# Home Depot - Bath Cabinetry



## JackOfAllTrades (Jan 8, 2008)

Home Depot sells a "*Total Bath Solutions by WoodCrafters*" series. I am looking to re-do the cabinet in my 1/2 bath-powder room. It is a small bathroom. 

The kit comes with the cabinet and cultured marble vanity for $149.00. The dimensions are 24"W x 18"D. That seems like a great price for both the cabinet and vanity. 
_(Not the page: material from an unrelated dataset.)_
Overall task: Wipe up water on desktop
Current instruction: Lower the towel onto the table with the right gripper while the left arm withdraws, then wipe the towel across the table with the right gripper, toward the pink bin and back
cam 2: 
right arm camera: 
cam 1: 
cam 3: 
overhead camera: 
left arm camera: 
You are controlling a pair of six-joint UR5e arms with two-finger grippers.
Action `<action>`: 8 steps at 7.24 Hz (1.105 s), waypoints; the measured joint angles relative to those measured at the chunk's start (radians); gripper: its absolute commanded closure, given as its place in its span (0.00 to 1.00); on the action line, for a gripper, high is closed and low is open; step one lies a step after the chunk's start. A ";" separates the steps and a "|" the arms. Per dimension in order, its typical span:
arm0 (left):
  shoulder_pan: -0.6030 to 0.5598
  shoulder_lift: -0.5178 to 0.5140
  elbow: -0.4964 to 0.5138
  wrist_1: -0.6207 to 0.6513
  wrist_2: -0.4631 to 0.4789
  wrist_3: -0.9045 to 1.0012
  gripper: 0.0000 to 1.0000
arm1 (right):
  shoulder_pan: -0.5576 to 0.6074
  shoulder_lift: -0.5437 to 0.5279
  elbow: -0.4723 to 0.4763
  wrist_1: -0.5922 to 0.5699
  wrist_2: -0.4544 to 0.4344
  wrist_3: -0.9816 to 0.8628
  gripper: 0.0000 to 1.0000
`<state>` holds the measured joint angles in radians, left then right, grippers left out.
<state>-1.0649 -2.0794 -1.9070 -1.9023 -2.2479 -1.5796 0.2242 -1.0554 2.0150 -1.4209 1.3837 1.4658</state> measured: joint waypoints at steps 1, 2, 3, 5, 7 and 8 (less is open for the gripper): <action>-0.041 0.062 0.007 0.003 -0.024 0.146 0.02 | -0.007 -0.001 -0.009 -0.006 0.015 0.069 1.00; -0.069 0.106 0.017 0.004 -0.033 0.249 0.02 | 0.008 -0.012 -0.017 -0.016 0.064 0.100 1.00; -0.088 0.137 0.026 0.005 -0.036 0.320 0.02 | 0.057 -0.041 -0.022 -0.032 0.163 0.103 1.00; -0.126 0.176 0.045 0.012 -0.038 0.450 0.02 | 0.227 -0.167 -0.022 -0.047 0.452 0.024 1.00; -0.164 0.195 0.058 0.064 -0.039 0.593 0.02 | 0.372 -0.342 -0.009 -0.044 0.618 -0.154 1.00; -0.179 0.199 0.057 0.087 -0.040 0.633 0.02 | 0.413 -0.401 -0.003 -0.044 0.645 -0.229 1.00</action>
Any input or comments about this series from HD???
Is there a "catch", as it seems like a very good deal?


----------



## ratherbefishin' (Jun 16, 2007)

If you're content with cheap veneered particle board made by slave labor in communist China, go for it. You get what you pay for. JMHO......


----------



## mdancey (Dec 25, 2007)

Ouch!!

I don't know if what fishen says is true about the cabinet that you are looking at. And those are things to think about when making any purchase. Lets just say it isn't true for a moment.... while not knowing what exact size your space is I think that 24" wide is quite small. If it's all the space will take then that is different but I think you would be disappointed with it's size wise. 

Cheers
Mary


----------



## DIYtestdummy (Jan 16, 2008)

While I'm thinkin' harsher than ratherbefishin', I'll be fair. There *IS* some real wood on the faces of some of those soon-to-be soggy boxes. The vanity tops are decent if you get the right size, but don't expect them to match if you get 2. If you want your money's worth, get cabinets from a cabinet place. I told my wife getting those would be like me going to a hair salon and asking for an oil change.

I'm secretly building my own out in the shed... :tt2:


----------



## DangerMouse (Jul 17, 2008)

hey jack! you should consider Habitat for Humanity ReStores if you have them in your area. you might find a real nice vanity for less than half that price! just my .02

DM


----------